Records from a collection
==================================================
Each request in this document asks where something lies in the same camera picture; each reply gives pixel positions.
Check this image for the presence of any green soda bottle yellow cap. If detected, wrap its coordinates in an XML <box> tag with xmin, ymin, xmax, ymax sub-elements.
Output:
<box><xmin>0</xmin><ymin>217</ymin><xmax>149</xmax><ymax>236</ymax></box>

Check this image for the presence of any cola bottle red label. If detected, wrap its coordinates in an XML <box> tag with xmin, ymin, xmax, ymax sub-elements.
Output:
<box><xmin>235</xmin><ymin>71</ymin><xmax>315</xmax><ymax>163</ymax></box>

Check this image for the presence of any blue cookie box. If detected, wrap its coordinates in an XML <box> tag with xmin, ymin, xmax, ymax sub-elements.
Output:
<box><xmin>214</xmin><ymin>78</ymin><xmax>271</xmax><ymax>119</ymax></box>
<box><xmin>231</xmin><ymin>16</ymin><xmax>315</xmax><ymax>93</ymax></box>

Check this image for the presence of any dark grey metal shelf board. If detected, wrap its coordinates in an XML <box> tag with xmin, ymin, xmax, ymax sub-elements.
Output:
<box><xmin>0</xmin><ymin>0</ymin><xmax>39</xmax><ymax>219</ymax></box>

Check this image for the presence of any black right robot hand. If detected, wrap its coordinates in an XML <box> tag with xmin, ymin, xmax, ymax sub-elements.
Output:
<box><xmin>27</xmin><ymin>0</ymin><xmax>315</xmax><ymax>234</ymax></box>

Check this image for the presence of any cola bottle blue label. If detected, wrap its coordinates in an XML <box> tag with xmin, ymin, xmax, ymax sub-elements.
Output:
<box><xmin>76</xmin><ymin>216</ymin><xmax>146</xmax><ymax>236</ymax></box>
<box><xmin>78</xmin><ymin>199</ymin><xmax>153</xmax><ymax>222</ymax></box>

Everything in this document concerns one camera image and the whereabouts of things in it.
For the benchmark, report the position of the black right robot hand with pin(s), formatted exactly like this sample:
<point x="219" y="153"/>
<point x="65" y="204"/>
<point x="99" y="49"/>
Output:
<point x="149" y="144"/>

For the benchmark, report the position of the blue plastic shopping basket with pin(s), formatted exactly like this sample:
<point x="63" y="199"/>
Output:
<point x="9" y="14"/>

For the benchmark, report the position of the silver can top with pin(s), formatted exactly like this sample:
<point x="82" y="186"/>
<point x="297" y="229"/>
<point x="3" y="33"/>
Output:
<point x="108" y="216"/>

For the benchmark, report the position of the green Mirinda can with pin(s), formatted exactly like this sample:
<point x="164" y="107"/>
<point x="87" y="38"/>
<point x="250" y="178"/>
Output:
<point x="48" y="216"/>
==================================================
▶ _TASK ITEM_: Could every entry above be printed again, word for word?

▶ _OUTPUT FOR THIS TASK_:
Each request in this document asks where something lies in the same camera picture; each reply gives pixel positions.
Check this image for the presence of any green soda bottle yellow cap. If detected, wrap its coordinates in an XML <box> tag with xmin, ymin, xmax, ymax sub-elements.
Output:
<box><xmin>0</xmin><ymin>217</ymin><xmax>149</xmax><ymax>236</ymax></box>

Check this image for the presence of any cola bottle red label. If detected, wrap its coordinates in an XML <box> tag with xmin, ymin, xmax, ymax sub-elements.
Output:
<box><xmin>235</xmin><ymin>71</ymin><xmax>315</xmax><ymax>163</ymax></box>

Check this image for the presence of any blue cookie box. If detected, wrap its coordinates in an XML <box> tag with xmin, ymin, xmax, ymax sub-elements.
Output:
<box><xmin>214</xmin><ymin>78</ymin><xmax>271</xmax><ymax>119</ymax></box>
<box><xmin>231</xmin><ymin>16</ymin><xmax>315</xmax><ymax>93</ymax></box>

Check this image for the presence of any dark grey metal shelf board. If detected, wrap its coordinates in an XML <box> tag with xmin, ymin, xmax, ymax sub-elements.
Output:
<box><xmin>0</xmin><ymin>0</ymin><xmax>39</xmax><ymax>219</ymax></box>

Check this image for the presence of any black right robot hand. If detected, wrap its coordinates in an XML <box> tag with xmin, ymin, xmax, ymax sub-elements.
Output:
<box><xmin>27</xmin><ymin>0</ymin><xmax>315</xmax><ymax>234</ymax></box>

Check this image for the presence of any cola bottle blue label. If detected, wrap its coordinates in an XML <box> tag with xmin, ymin, xmax, ymax sub-elements.
Output:
<box><xmin>76</xmin><ymin>216</ymin><xmax>146</xmax><ymax>236</ymax></box>
<box><xmin>78</xmin><ymin>199</ymin><xmax>153</xmax><ymax>222</ymax></box>

Everything in this document concerns one camera image and the whereabouts of things in it.
For the benchmark, report the position of the black right robot hand with pin(s), formatted exactly like this sample:
<point x="219" y="153"/>
<point x="65" y="204"/>
<point x="99" y="49"/>
Output:
<point x="149" y="144"/>

For the benchmark, report the position of the blue plastic shopping basket with pin(s), formatted exactly like this sample:
<point x="63" y="199"/>
Output:
<point x="9" y="14"/>

For the benchmark, report the position of the silver can top with pin(s), formatted exactly like this sample:
<point x="82" y="186"/>
<point x="297" y="229"/>
<point x="3" y="33"/>
Output:
<point x="108" y="216"/>

For the benchmark, report the position of the green Mirinda can with pin(s), formatted exactly like this sample:
<point x="164" y="107"/>
<point x="87" y="38"/>
<point x="250" y="178"/>
Output:
<point x="48" y="216"/>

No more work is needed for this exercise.